The separation of powers in the country is non-existent, with police acting according to the whims of corrupt politicians while the judiciary and anti-money-laundering agencies turn their backs on unlawful acts instead of investigating, prosecuting and punishing this criminal behaviour. Malta is still mired in corruption with Robert Abela not taking any action whatsoever.
The information leaking out of the testimonies in the Yorgen Fenech compilation of evidence and the Daphne Caruana Galizia independent inquiry makes you want to puke. The collaboration between the police, institutions and the corrupt politicians and their friends is truly stomach-churning.
The latest is the corrupt deal on the Montenegro wind farm. Enemalta bought shares for more than €10 million. The shares were bought a mere 18 days before by a Seychelles company for €2.9 million. This Seychelles company obtained a loan from Yorgen Fenech’s 17 Black. After receiving payment from Enemalta, the Seychelles company deposited the difference (€7.6 million) into 17 Black.

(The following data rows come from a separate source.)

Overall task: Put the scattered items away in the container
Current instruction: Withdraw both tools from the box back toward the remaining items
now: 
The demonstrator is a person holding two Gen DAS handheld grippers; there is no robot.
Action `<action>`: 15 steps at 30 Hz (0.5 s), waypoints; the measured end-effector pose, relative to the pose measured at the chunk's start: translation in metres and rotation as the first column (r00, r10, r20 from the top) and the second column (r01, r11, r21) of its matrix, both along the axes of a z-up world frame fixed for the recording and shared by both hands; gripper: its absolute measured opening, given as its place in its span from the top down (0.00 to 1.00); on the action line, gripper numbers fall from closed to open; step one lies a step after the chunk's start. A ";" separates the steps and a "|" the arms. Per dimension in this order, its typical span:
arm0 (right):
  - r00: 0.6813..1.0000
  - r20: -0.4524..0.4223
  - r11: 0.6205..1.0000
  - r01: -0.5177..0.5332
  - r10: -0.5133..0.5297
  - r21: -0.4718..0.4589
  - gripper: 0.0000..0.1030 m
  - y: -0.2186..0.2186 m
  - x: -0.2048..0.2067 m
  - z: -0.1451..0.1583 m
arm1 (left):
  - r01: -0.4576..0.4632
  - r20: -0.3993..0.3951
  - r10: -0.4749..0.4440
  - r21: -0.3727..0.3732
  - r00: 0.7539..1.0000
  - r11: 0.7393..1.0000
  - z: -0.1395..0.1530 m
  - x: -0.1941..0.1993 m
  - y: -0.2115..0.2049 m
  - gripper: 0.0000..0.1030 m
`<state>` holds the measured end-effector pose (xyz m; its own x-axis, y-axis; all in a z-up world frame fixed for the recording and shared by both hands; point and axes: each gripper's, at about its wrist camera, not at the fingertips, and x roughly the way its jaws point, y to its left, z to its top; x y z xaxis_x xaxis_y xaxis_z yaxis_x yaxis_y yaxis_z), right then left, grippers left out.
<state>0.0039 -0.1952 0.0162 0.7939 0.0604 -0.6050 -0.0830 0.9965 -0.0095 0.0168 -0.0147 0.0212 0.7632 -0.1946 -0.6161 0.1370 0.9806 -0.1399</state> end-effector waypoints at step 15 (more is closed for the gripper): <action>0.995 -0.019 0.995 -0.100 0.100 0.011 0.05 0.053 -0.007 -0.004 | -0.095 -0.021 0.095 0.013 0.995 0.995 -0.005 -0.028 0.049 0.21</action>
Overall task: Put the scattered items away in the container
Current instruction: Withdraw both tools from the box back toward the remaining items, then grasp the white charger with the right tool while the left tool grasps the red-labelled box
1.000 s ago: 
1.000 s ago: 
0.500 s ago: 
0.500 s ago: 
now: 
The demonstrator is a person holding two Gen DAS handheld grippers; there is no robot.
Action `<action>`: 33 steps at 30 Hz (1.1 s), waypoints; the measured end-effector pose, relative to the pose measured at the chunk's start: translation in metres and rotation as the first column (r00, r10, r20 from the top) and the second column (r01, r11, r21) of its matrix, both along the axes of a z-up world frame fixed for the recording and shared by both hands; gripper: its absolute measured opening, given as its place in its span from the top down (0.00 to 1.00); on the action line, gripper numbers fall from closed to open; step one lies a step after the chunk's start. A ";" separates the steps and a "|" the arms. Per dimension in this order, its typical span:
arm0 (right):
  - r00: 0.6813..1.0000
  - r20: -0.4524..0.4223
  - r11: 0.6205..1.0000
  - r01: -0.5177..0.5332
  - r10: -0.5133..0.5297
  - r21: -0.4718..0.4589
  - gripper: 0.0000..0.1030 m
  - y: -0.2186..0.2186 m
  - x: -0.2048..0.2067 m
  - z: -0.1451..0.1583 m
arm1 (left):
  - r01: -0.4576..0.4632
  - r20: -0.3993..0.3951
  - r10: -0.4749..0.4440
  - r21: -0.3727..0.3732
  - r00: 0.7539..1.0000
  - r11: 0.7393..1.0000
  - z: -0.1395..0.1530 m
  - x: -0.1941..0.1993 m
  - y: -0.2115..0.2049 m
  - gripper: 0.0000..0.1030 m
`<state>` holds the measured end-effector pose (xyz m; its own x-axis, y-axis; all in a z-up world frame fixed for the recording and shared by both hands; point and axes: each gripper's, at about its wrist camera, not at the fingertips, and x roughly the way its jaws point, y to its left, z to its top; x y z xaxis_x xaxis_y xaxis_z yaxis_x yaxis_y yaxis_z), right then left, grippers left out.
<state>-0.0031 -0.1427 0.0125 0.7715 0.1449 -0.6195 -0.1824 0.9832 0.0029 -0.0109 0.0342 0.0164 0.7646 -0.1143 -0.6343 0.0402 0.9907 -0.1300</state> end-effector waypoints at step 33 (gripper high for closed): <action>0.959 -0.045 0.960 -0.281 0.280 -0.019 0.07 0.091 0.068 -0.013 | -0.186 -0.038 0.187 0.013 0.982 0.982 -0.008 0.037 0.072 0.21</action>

Around that time, Nexia BT sent an email saying that 17 Black will be paying €5,000 a day to companies in Panama belonging to the usual suspects, Keith Schembri and Konrad Mizzi. Was Egrant’s owner to receive the same amount too?
They must have known that the bubble was about to burst because a couple of days before we had Michelle Muscat overdressed for a conference on a sandy beach saying that she will go swimming again this summer. This time in Pretty Bay, and all the money collected would go to the never audited Marigold Foundation.
Now we hear that the Montenegro deal was mentioned during the marathon cabinet meeting way back in November 2019. You know when Joseph Muscat confirmed that he had the full confidence of his Cabinet. Please remember that Robert Abela was part of that meeting.
No wonder that in Transparency International’s index ranking 180 countries by their perceived level of corruption Malta fared worse than countries like Rwanda and Capo Verde. That is the price we Maltese are paying for Joseph Muscat’s and his cronies’ regime, with the blessing of Robert Abela.